According to a report by Panda Security,  Operation Oil Tanker: The Phantom Menace,  the breach was discovered when an employee opened an infected PDF that was declared safe by existing security systems.

The document seemed like a PDF file of approximately 4MB in size, with information about the oil market.

However, a blank screen appeared when the employee clicked on the PDF.

Though other anti-virus programmes had failed to detect the attack, a pilot security programme, it had been flagged as suspect by a pilot security even though the cyber attack had created a number of sophisticated custom scripts to avoid detection by anti-virus software.

What was different about the attack from the thousands of others that seek to steal information was the fact that it could remain hidden for as long as it did.

According to experts this was in part due to absence of any malware, hence the name  'Phantom Menace'.

The programme, which is basically a self-extracting file, creates a folder and extracts six files into it, once it is run. It then runs one of them – stat.vbs - but does nothing else.

Despite being hit by the cyber-attack, none of the dozens of affected companies had been willing to report the invasion and risk global attention for vulnerabilities in their IT security networks.
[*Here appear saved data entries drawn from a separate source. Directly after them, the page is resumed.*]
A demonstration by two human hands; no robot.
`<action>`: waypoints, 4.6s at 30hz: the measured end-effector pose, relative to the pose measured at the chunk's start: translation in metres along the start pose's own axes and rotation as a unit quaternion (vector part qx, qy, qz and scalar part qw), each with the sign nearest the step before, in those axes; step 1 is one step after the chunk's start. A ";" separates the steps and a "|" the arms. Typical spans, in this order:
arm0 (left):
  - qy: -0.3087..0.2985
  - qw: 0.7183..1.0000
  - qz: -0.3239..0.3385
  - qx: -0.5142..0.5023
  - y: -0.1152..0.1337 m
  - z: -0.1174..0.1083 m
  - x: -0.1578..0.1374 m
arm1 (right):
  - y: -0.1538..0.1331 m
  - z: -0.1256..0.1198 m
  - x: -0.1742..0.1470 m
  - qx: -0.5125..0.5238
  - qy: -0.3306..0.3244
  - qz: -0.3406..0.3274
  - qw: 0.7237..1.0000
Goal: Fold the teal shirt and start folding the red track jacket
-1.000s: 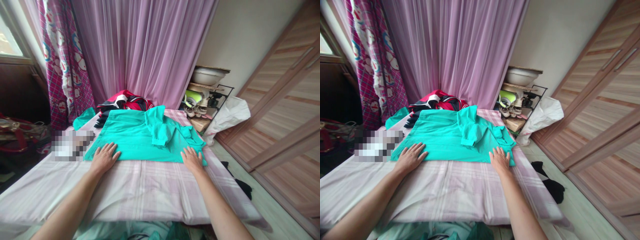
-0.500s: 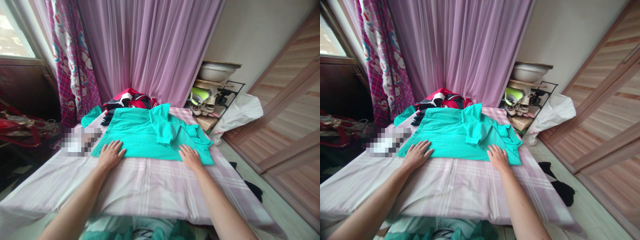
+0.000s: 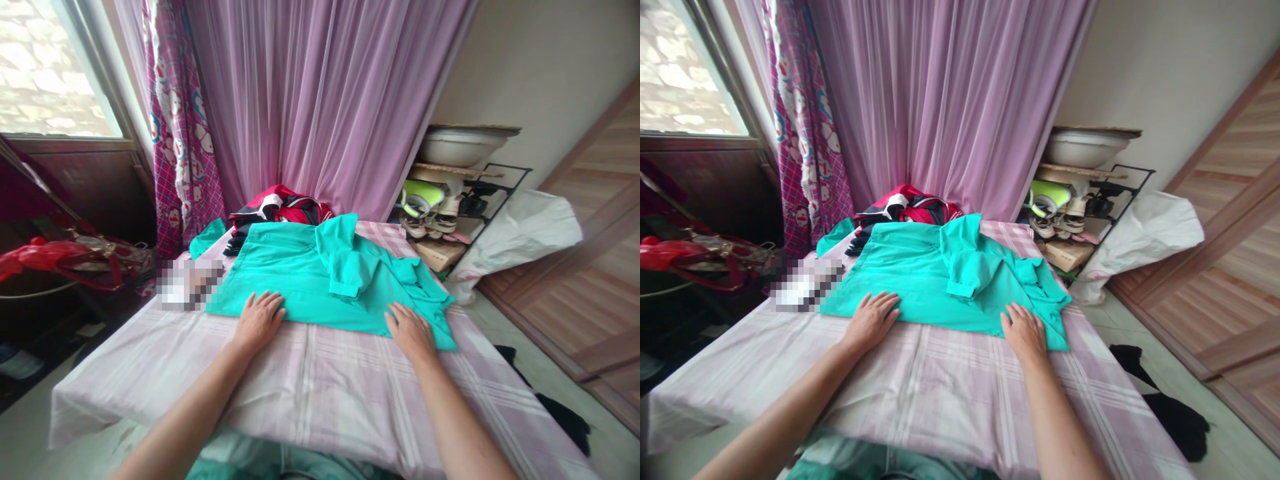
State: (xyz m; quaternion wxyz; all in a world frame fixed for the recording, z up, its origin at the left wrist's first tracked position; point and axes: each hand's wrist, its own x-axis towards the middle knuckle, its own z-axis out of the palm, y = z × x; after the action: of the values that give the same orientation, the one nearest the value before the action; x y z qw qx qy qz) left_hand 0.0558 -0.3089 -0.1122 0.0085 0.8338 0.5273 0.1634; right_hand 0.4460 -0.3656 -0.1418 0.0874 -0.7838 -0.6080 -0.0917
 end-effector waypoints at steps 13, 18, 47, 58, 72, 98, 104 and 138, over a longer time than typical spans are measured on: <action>-0.032 0.999 -0.010 -0.036 0.082 0.030 0.039 | 0.019 0.015 0.006 0.026 0.007 -0.028 0.999; -0.020 0.998 -0.067 0.003 0.042 0.018 0.030 | 0.020 0.017 0.006 0.033 0.006 -0.032 0.999; -0.048 0.998 0.037 -0.011 0.053 0.013 0.025 | 0.018 0.019 0.000 0.058 0.103 -0.049 0.992; -0.002 0.993 -0.109 0.043 -0.042 -0.006 0.013 | 0.018 0.017 0.000 0.049 0.103 -0.062 0.992; 0.005 0.991 -0.128 0.049 -0.058 -0.005 0.008 | -0.037 -0.001 -0.002 0.113 0.106 -0.228 0.961; 0.013 0.992 -0.115 0.060 -0.063 -0.001 0.008 | -0.035 -0.041 0.060 0.012 -0.063 -0.092 0.994; -0.008 0.990 -0.126 0.062 -0.060 -0.004 0.007 | -0.033 -0.016 0.081 0.011 -0.078 0.038 0.996; -0.018 0.989 -0.138 0.043 -0.056 -0.008 0.006 | -0.084 -0.017 0.092 0.063 -0.061 0.076 0.993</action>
State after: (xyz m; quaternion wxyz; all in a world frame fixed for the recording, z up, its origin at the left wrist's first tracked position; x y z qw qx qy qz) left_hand 0.0073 -0.2798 -0.1134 0.0042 0.7555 0.6436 0.1225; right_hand 0.3865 -0.2627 -0.0999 0.1060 -0.8246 -0.5557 0.0022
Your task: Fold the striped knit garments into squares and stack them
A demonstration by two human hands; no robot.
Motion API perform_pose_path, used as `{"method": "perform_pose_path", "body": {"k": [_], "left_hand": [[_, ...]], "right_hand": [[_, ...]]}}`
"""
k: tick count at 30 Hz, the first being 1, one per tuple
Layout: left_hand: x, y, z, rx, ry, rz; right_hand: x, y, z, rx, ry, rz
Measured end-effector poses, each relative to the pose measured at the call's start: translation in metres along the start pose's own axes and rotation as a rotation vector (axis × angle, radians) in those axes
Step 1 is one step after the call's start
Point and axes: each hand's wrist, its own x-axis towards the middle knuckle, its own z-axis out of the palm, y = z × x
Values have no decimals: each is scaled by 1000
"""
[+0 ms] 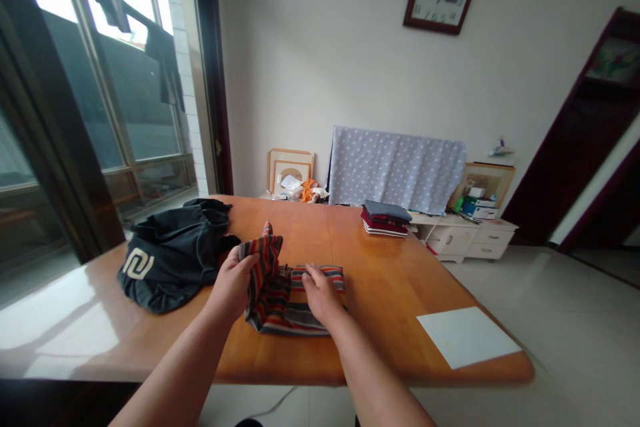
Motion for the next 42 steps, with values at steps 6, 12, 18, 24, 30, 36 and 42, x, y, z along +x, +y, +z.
{"method": "perform_pose_path", "body": {"k": [6,12,18,24,30,36,42], "left_hand": [[-7,0,27,-64,-117,-23],[-29,-32,66,166,-356,89],[-41,-57,58,231,-452,17],[-9,-59,11,225,-49,35],[-6,-62,-5,266,-25,77],[-9,-59,-1,469,-96,163],[-7,-67,7,661,-190,278]], "right_hand": [[-1,0,-30,680,139,242],[-9,-13,-53,943,24,387],[-14,-3,-69,876,-46,399],[-11,11,-58,738,159,379],[-7,3,-56,728,275,241],[-27,30,-64,517,351,303],[-31,46,-74,388,333,343]]}}
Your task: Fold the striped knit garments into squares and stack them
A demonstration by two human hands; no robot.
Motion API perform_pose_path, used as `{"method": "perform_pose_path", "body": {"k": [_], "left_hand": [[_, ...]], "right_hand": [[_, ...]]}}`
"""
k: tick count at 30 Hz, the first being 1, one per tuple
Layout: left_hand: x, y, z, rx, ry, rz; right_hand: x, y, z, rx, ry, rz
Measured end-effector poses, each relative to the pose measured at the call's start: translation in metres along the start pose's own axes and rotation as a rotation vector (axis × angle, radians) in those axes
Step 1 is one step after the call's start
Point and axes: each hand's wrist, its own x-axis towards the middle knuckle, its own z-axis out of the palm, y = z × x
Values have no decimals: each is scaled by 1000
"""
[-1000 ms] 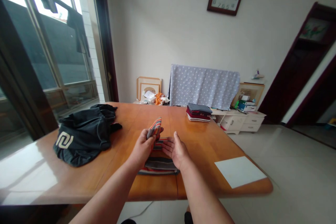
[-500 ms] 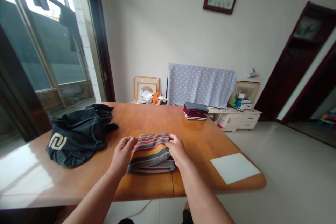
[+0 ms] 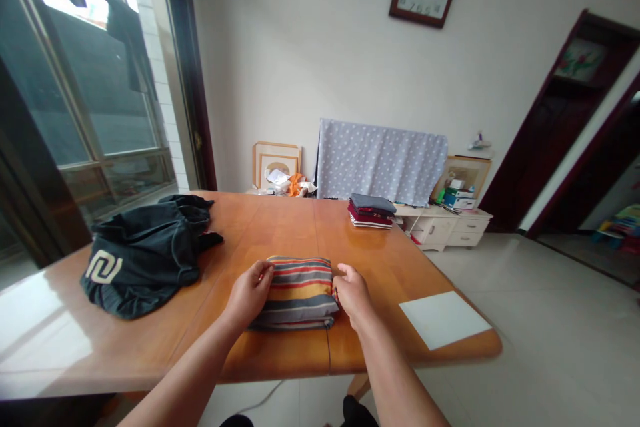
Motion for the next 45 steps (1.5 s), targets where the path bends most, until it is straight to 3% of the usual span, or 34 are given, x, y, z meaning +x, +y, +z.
{"method": "perform_pose_path", "body": {"k": [3,6,8,10,12,15,20,39,42,45], "left_hand": [[2,3,12,154,-112,165],[2,6,28,375,-258,326],[-1,5,36,543,-329,375],[-4,1,41,676,-385,396],[-7,-5,41,761,-421,398],[-9,-12,37,834,-462,354],[-9,-10,32,903,-519,242],[-5,-21,37,898,-522,242],[-4,-14,33,831,-552,193],[1,-12,24,712,-487,138]], "right_hand": [[7,-9,-1,-137,92,-81],[8,-25,5,-325,171,-277],[6,-36,12,-464,126,-437],[1,-40,22,-625,-12,-543],[-2,-35,32,-793,-180,-534],[-5,-19,39,-963,-344,-392],[-8,-2,36,-1055,-384,-295],[-6,4,37,-965,-363,-316],[-1,10,33,-821,-348,-335],[4,21,26,-460,-263,-356]]}}
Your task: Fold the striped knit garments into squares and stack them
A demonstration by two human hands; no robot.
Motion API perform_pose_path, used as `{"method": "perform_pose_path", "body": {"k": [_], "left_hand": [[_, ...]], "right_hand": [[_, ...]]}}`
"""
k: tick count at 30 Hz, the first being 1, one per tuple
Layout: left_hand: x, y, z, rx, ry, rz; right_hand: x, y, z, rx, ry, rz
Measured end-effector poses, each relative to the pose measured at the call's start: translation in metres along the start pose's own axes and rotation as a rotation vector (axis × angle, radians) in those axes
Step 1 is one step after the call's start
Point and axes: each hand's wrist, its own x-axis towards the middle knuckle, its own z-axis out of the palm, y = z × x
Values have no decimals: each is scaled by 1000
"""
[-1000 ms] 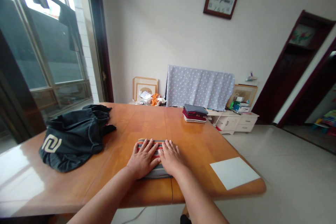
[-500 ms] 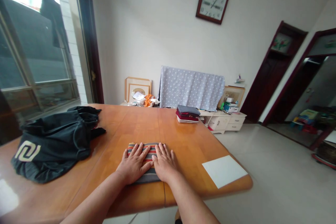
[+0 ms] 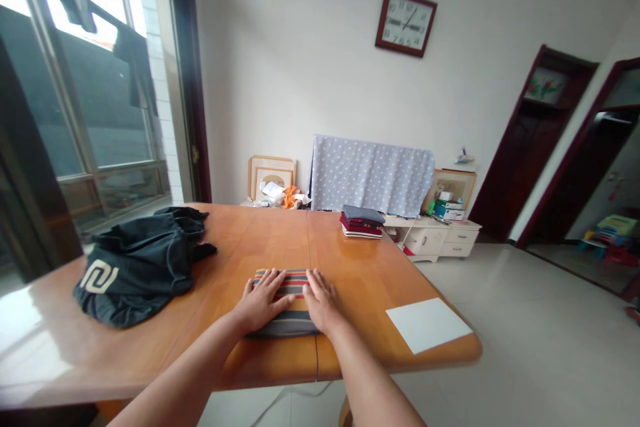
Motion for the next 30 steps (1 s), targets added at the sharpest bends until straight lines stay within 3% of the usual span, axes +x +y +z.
{"method": "perform_pose_path", "body": {"k": [5,9,17,30], "left_hand": [[-11,-39,-12,-250,333,-179],[-36,-66,-20,-341,500,-323],[-67,-70,-24,-339,531,-367],[-80,-48,-32,-157,372,-384]], "right_hand": [[1,25,-4,699,370,139],[4,33,-3,953,444,202],[3,32,-5,1021,483,196],[-4,21,-7,880,458,173]]}}
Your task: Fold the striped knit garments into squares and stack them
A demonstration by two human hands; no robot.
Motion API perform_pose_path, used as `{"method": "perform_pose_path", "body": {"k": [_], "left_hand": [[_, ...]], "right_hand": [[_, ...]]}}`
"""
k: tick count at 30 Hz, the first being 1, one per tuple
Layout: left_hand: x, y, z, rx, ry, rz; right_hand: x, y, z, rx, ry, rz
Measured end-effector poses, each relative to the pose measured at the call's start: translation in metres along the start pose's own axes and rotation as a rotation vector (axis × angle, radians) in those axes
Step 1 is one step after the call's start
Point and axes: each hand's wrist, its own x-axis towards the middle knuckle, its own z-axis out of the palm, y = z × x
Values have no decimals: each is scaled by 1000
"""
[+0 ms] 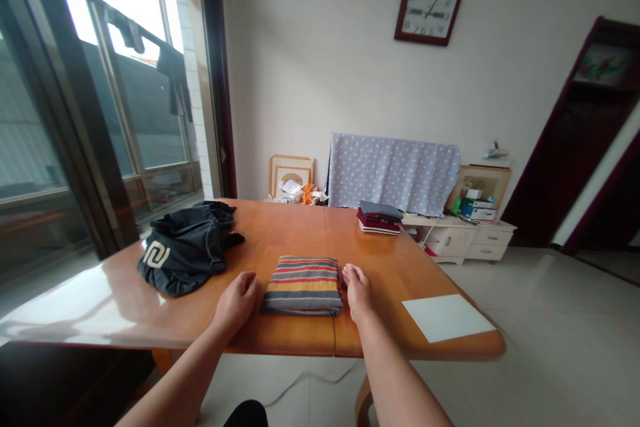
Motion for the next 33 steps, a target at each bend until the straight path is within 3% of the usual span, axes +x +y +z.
{"method": "perform_pose_path", "body": {"k": [10,14,20,23,27,33], "left_hand": [[-16,14,-5,203,-36,178],[-22,19,-2,242,-108,307],[-22,22,3,269,-256,378],[-22,23,2,294,-292,395],[-23,25,-1,279,-348,392],[-24,25,-2,245,-344,386]], "right_hand": [[8,9,-7,-272,-127,-14],[13,-5,-4,-725,-105,-145],[4,-23,32,-1076,-327,-463],[-4,-11,44,-1218,-378,-522],[-15,18,36,-1352,-430,-428],[-19,41,20,-1310,-430,-479]]}}
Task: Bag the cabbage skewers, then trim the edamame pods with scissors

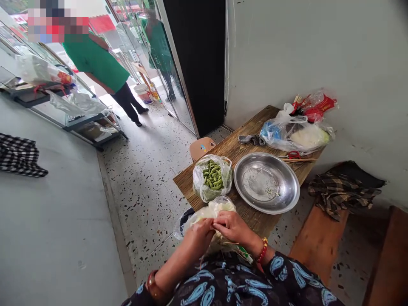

Luis Corrons, PandaLabs technical director and report author, said, ''Initially this looked like an average non-targeted attack. Once we dug deeper, though, it became clear that this was a systematic, targeted attack against a number of companies in the same specific industry sector.''

In most cases, establishing the identity of the source of a cyber-attack is tremendously challenging, but once discovered, The Phantom Menace had a tell tale weakness - the FTP connection used to send out the stolen credentials. Through the FTP connection, PandaLabs identified both an email address and name.

Corrons added, ''We can limit the impact of this potentially catastrophic cyber-attack, but only if the victimised companies are willing to come forward.''

According to Panda Security, it was ready and willing to identify the individual to authorities, but in the absence of credible reports from the alleged victims, the authorities were unable to launch their investigations or make any arrests.